▸ **Exercise directions**
Write all of the entries out again exactly.

════

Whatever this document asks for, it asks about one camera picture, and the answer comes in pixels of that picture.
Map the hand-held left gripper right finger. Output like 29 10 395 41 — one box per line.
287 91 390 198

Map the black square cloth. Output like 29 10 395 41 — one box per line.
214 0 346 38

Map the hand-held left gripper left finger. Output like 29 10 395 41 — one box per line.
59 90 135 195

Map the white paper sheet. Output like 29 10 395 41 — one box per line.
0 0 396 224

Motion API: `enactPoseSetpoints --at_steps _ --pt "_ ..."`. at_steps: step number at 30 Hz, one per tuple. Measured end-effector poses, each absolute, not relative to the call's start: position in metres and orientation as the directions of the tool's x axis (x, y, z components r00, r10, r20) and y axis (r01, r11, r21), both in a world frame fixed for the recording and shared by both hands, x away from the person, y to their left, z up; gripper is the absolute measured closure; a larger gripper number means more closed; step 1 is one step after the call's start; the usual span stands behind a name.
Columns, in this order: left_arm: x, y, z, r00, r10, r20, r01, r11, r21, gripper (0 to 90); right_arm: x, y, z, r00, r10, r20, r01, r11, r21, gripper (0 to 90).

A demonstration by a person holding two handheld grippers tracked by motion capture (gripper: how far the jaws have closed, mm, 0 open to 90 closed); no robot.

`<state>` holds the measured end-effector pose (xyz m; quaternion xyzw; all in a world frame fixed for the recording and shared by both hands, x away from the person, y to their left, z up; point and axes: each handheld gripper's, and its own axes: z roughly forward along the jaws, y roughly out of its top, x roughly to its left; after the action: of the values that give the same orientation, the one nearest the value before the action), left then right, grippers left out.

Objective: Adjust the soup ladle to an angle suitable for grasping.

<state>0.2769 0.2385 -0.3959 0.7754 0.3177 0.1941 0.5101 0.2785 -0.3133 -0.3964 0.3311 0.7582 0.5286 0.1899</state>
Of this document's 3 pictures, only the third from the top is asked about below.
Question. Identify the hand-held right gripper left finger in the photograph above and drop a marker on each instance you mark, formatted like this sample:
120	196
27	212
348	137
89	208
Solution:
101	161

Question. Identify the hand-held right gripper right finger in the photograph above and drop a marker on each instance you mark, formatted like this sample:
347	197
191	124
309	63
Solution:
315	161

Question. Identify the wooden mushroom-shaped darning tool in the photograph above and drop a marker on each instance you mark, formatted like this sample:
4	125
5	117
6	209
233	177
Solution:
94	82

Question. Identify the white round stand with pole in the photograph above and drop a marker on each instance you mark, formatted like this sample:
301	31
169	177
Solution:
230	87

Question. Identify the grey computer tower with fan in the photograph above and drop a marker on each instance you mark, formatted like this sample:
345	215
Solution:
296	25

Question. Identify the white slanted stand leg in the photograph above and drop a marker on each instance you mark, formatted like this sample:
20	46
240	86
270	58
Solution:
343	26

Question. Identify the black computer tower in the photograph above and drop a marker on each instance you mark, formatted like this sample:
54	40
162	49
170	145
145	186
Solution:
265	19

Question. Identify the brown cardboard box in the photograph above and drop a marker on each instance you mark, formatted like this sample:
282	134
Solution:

════

▸ **Written answer**
Whatever this document asks for, it asks about one camera picture, and the answer comes in pixels of that picture.
Map the hand-held left gripper right finger. Output like 29 10 395 41 — one box per line.
287 91 390 198

Map the black square cloth. Output like 29 10 395 41 — one box per line.
214 0 346 38

Map the hand-held left gripper left finger. Output like 29 10 395 41 — one box per line.
59 90 135 195

Map the white paper sheet. Output like 29 10 395 41 — one box per line.
0 0 396 224

Motion API: `enactPoseSetpoints --at_steps _ --pt "_ ..."`. at_steps: step number at 30 Hz, one per tuple. Measured end-effector poses, each absolute, not relative to the call's start: position in metres and orientation as the directions of the tool's x axis (x, y, z components r00, r10, r20) and y axis (r01, r11, r21), both in a world frame fixed for the recording and shared by both hands, x away from the person, y to their left, z up; gripper is the absolute measured closure; a larger gripper number means more closed; step 1 is one step after the call's start; the usual span stands behind a name.
Columns, in this order: left_arm: x, y, z, r00, r10, r20, r01, r11, r21, gripper (0 to 90); right_arm: x, y, z, r00, r10, r20, r01, r11, r21, gripper (0 to 90).

A demonstration by a person holding two handheld grippers tracked by motion capture (gripper: how far the jaws have closed, mm, 0 open to 90 closed); no robot.

`<state>` holds the measured end-effector pose (xyz m; quaternion xyzw; all in a world frame fixed for the recording and shared by both hands, x away from the person, y to their left, z up; point and axes: each handheld gripper's, and its own axes: z roughly forward along the jaws, y roughly out of its top, x roughly to its left; after the action: of the values that give the same orientation, the one nearest the value before the action), left then right, grippers left out.

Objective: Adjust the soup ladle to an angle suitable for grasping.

<state>0.2769 0.2385 -0.3959 0.7754 0.3177 0.1941 0.5101 0.2785 -0.3133 -0.3964 0.3311 0.7582 0.5286 0.1899</state>
Of this document's 3 pictures, only the third from the top is asked about below.
Question. Identify the hand-held right gripper left finger in the photograph above and drop a marker on each instance you mark, formatted like this sample:
120	196
27	212
348	137
89	208
Solution:
101	161

Question. Identify the hand-held right gripper right finger in the photograph above and drop a marker on each instance you mark, formatted like this sample:
347	197
191	124
309	63
Solution:
315	161

Question. Identify the wooden mushroom-shaped darning tool in the photograph above and drop a marker on each instance you mark, formatted like this sample:
4	125
5	117
6	209
233	177
Solution:
94	82

Question. Identify the white round stand with pole in the photograph above and drop a marker on each instance you mark, formatted like this sample:
301	31
169	177
Solution:
230	87

Question. Identify the grey computer tower with fan in the photograph above and drop a marker on each instance you mark, formatted like this sample:
345	215
Solution:
296	25

Question. Identify the white slanted stand leg in the photograph above and drop a marker on each instance you mark, formatted like this sample:
20	46
240	86
270	58
Solution:
343	26

Question. Identify the black computer tower in the photograph above and drop a marker on each instance you mark, formatted like this sample:
54	40
162	49
170	145
145	186
Solution:
265	19

Question. Identify the brown cardboard box in the photograph above and drop a marker on each instance you mark, formatted like this sample:
282	134
Solution:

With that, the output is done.